There is important research in this interview regarding school choice/charters coming from the Left.   I obtained the original 1981 proposal for funding from  the U.S. Dept. of Education when it came across my desk at the time, on John Dewey Society letterhead listing leading leftist American education change agents John Goodlad, the late Ralph Tyler, [considered to be "father of the National Assessment of Educational Progress" (NAEP), upon which the Common Core is modeled,  etc., promoting tax-funded school choice and charters. This promotion came from the hard Left which knew "it" couldn't get the average homeschool Mom or average public school Dad to accept it from "them." So the Left got the neoconservatives to promote it. Disgusting? You bet! Surprise? No!
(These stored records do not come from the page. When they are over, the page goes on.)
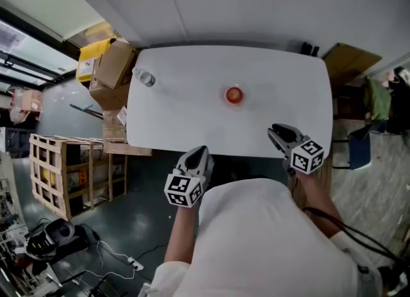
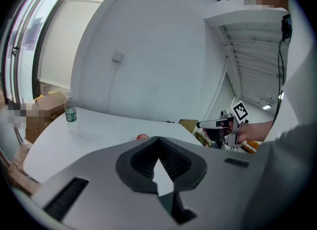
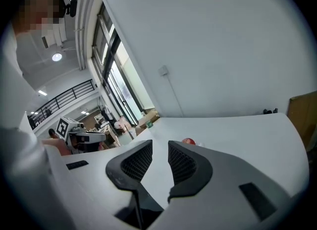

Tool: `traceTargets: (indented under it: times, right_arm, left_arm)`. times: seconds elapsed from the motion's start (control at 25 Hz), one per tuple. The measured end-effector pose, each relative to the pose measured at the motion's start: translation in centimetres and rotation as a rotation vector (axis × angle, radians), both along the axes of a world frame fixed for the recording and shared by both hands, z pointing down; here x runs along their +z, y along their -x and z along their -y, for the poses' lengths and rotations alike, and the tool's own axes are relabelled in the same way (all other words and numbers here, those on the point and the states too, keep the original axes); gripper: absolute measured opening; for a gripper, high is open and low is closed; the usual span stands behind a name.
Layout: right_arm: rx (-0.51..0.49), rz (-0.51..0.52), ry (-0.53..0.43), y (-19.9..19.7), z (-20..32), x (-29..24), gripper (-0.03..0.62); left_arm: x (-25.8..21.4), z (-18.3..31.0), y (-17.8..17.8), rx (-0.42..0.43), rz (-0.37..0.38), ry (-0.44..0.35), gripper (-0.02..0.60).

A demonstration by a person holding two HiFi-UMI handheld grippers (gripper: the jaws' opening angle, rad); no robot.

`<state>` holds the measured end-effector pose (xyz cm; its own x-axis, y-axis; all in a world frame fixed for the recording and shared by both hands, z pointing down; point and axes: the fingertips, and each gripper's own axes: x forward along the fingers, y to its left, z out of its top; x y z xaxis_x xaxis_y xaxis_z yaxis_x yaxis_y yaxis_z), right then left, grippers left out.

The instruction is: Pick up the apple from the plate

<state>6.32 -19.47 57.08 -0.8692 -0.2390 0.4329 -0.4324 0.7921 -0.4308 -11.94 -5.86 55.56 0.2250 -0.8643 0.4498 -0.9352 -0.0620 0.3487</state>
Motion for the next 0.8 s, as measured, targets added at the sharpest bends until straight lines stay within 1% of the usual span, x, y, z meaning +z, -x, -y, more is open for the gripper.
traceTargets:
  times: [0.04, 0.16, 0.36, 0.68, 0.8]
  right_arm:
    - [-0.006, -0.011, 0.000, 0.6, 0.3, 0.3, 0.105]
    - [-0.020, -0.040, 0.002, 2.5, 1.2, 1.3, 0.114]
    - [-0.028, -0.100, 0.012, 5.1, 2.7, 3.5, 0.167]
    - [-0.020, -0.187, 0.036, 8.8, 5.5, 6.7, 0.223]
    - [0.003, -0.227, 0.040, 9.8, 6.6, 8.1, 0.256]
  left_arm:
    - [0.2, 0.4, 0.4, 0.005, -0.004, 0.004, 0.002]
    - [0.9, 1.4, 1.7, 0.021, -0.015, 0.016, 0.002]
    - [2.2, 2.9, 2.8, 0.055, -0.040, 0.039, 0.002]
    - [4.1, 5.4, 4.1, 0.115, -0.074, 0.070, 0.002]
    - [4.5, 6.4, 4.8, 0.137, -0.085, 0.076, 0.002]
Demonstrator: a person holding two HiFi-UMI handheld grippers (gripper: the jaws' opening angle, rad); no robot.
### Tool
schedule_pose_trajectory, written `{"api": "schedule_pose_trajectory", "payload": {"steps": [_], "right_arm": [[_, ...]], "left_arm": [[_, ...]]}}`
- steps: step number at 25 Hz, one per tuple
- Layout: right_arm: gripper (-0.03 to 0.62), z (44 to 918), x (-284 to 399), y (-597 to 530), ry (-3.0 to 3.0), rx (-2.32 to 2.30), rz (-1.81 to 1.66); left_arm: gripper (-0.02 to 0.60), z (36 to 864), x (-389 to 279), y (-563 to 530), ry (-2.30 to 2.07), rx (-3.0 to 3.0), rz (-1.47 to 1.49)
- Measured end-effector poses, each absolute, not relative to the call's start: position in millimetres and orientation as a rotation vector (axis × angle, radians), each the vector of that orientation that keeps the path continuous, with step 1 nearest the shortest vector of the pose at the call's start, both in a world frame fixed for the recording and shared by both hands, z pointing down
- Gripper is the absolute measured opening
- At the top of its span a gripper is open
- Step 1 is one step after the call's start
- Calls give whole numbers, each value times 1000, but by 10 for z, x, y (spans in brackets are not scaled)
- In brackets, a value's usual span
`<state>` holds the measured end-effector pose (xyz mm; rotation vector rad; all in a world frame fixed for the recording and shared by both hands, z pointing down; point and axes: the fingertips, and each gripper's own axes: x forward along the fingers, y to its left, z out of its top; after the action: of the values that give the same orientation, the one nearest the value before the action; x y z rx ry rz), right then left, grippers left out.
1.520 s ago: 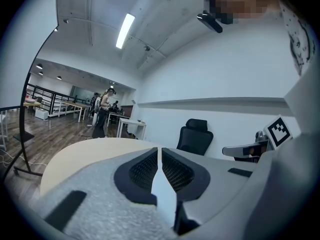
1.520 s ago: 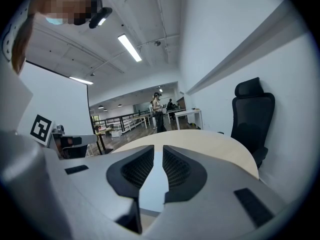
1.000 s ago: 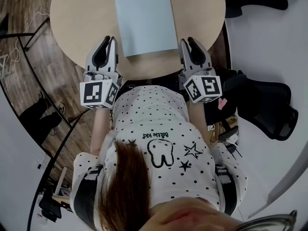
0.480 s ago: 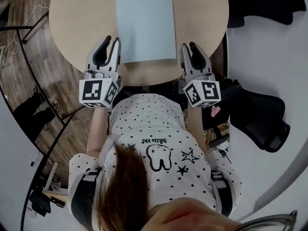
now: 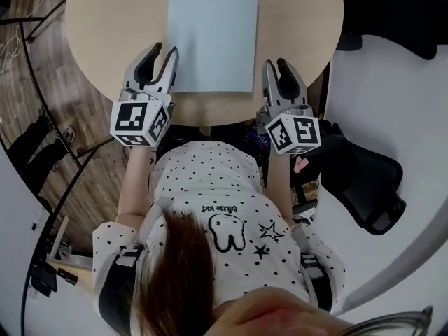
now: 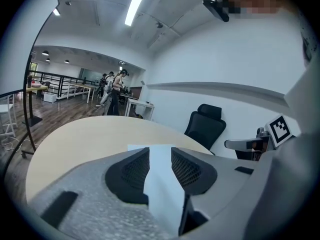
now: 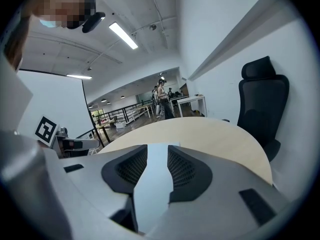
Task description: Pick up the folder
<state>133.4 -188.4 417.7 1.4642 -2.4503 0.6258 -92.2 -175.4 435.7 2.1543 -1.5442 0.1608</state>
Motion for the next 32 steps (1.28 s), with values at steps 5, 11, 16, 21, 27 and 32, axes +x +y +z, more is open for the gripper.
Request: {"api": "schedule_pose_trajectory", "payload": {"steps": [5, 11, 16, 21, 27, 32], "right_arm": [[143, 4358, 1232, -2093, -2443, 1405, 661], [150, 4587, 1125, -2311, -2423, 1354, 711], [156, 4824, 1022, -2424, -2393, 1320, 763], [164, 4977, 966, -2538, -2374, 1298, 792], [173, 5123, 981, -2586, -2345, 1282, 826], [192, 5349, 964, -2570, -2302, 1240, 862]], "left_arm": [[156, 4576, -1000, -1918, -1549, 2100, 187], [167, 4851, -1156, -2092, -1556, 2023, 213], [180, 5097, -1206, -2189, -1518, 1980, 245], [195, 5261, -1182, -2301, -1487, 1955, 254], [224, 5440, -1183, -2357, -1457, 1904, 260], [245, 5617, -1130, -2331, -1410, 1859, 270]]}}
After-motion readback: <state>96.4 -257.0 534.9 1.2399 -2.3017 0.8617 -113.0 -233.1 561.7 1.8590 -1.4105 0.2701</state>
Marjorie Ledell, a leading change agent educator, close to William Spady and others, said in an article in the Association for Supervision and Curriculum Development’s (NEA spinoff) Educational Leadership, January 1994 entitled ‘To OBE or Not to OBE’ the following: ‘Finally, raise the real issue and depend on democracy. Don't let ‘to OBE or Not to OBE’ or ‘to implement or not implement efforts to improve student learning’ cloud the overdue national debate about whether public education should exist or be replaced with publicly funded private education.’Ledell is obviously looking forward to federally-funded charter schools with no accountability to the taxpayers (taxation without representation.)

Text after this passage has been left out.